ASSIGNMENT:
Go through the listing and return every line with "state" in it.

(INFORMATION SUPPLIED)

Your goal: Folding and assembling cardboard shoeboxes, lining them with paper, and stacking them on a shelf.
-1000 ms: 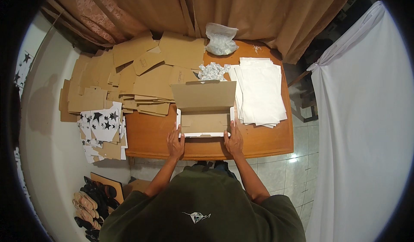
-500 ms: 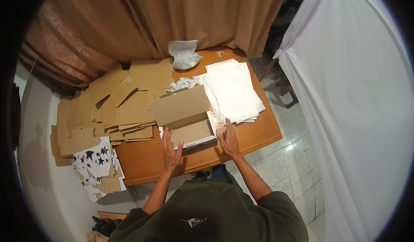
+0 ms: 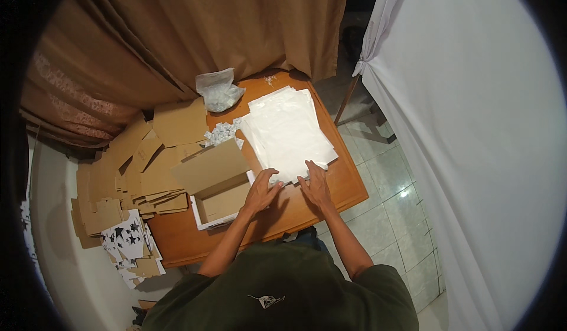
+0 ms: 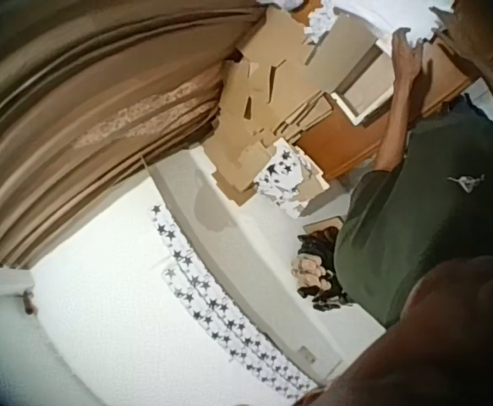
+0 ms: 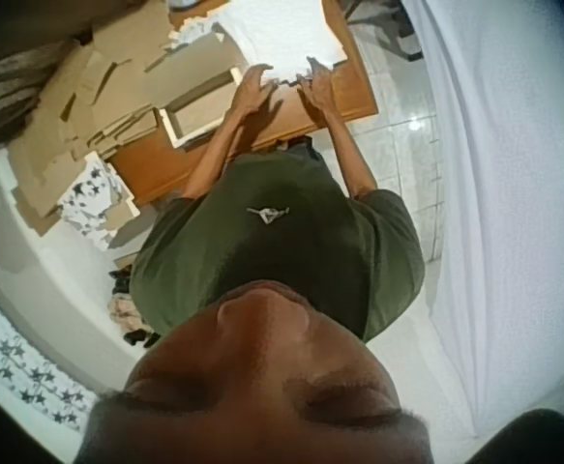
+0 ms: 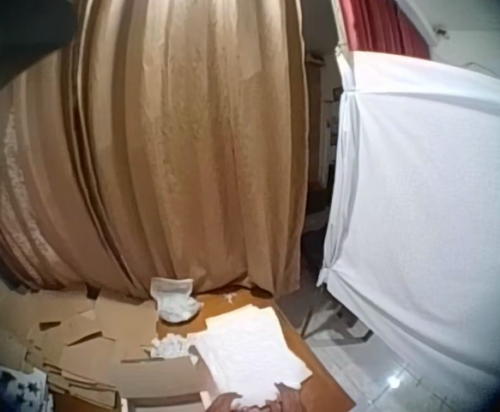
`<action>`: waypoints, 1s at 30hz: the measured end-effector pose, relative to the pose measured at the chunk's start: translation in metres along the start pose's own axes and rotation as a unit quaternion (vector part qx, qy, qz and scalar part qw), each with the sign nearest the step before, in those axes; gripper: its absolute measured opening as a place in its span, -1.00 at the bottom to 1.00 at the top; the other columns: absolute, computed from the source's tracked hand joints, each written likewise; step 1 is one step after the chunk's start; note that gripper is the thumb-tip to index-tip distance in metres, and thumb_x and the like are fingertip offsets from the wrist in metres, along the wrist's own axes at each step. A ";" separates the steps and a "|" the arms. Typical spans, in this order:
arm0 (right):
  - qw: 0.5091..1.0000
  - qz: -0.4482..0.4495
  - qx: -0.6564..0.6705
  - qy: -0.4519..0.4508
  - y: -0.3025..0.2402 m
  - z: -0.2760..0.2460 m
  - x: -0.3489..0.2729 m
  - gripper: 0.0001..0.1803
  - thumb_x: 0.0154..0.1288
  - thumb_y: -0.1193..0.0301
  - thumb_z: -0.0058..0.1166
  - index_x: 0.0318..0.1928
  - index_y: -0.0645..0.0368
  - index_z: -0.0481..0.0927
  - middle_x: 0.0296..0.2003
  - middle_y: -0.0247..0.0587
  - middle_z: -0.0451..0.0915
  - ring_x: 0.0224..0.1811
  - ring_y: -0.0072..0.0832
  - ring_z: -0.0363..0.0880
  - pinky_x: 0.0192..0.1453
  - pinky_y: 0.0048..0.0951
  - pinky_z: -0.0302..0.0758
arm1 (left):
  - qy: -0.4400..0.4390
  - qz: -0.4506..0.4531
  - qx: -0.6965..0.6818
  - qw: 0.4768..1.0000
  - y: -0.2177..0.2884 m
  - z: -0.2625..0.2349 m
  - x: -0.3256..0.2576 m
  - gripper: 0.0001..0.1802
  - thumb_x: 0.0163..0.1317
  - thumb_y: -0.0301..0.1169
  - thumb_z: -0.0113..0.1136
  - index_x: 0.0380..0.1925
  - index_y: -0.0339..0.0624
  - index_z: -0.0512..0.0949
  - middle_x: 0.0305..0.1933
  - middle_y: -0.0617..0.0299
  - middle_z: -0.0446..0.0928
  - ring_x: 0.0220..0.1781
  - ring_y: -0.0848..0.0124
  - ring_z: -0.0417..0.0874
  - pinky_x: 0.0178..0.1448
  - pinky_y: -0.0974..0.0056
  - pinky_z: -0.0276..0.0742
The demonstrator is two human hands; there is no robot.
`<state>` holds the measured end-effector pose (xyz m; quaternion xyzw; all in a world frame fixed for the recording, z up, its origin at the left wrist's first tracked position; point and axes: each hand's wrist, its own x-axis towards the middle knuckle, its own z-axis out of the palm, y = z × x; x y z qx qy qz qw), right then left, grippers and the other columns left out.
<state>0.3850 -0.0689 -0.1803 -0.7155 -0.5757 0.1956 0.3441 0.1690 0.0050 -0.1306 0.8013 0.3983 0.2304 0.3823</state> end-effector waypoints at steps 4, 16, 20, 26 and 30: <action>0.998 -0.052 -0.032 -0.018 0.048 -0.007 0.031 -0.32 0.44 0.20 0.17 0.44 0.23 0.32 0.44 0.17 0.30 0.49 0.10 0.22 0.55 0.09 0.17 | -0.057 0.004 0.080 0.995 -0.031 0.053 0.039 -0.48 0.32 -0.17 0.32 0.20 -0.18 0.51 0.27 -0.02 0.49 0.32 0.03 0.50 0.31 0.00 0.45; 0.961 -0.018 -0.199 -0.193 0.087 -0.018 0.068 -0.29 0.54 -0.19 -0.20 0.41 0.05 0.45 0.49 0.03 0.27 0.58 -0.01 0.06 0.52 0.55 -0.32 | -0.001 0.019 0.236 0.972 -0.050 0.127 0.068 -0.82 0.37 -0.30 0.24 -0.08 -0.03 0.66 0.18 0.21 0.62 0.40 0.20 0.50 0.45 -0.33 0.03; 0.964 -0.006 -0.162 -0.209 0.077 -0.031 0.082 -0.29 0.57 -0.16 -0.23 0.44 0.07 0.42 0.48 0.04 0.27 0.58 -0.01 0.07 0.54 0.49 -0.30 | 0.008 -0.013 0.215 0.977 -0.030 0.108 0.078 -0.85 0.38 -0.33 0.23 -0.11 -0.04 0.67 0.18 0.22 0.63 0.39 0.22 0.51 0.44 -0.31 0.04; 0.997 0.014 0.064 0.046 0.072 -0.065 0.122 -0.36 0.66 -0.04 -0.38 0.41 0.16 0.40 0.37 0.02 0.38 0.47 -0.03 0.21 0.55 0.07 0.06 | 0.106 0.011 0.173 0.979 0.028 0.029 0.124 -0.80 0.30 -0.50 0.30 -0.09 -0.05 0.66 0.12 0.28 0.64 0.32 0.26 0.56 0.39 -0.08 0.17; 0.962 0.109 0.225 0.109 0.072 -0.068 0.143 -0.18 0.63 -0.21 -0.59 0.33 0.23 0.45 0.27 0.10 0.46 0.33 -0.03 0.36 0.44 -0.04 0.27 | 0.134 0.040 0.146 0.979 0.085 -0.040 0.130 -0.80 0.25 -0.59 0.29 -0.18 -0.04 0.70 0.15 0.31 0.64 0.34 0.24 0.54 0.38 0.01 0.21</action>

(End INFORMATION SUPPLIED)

OUTPUT FOR THIS TASK:
`<state>` holds the measured end-effector pose (xyz m; quaternion xyzw; all in a world frame fixed for the recording, z up, its origin at the left wrist's first tracked position; point and axes: each hand's wrist, its own x-axis towards the middle knuckle, its own z-axis out of the palm, y = z × x; x y z qx qy qz qw), right then left, grippers and the other columns left out.
<state>0.3850 -0.0689 -0.1803 -0.7155 -0.5757 0.1956 0.3441 0.1690 0.0050 -0.1306 0.8013 0.3983 0.2304 0.3823</state> end-effector waypoints at steps 4, 16, 20, 26 and 30: <action>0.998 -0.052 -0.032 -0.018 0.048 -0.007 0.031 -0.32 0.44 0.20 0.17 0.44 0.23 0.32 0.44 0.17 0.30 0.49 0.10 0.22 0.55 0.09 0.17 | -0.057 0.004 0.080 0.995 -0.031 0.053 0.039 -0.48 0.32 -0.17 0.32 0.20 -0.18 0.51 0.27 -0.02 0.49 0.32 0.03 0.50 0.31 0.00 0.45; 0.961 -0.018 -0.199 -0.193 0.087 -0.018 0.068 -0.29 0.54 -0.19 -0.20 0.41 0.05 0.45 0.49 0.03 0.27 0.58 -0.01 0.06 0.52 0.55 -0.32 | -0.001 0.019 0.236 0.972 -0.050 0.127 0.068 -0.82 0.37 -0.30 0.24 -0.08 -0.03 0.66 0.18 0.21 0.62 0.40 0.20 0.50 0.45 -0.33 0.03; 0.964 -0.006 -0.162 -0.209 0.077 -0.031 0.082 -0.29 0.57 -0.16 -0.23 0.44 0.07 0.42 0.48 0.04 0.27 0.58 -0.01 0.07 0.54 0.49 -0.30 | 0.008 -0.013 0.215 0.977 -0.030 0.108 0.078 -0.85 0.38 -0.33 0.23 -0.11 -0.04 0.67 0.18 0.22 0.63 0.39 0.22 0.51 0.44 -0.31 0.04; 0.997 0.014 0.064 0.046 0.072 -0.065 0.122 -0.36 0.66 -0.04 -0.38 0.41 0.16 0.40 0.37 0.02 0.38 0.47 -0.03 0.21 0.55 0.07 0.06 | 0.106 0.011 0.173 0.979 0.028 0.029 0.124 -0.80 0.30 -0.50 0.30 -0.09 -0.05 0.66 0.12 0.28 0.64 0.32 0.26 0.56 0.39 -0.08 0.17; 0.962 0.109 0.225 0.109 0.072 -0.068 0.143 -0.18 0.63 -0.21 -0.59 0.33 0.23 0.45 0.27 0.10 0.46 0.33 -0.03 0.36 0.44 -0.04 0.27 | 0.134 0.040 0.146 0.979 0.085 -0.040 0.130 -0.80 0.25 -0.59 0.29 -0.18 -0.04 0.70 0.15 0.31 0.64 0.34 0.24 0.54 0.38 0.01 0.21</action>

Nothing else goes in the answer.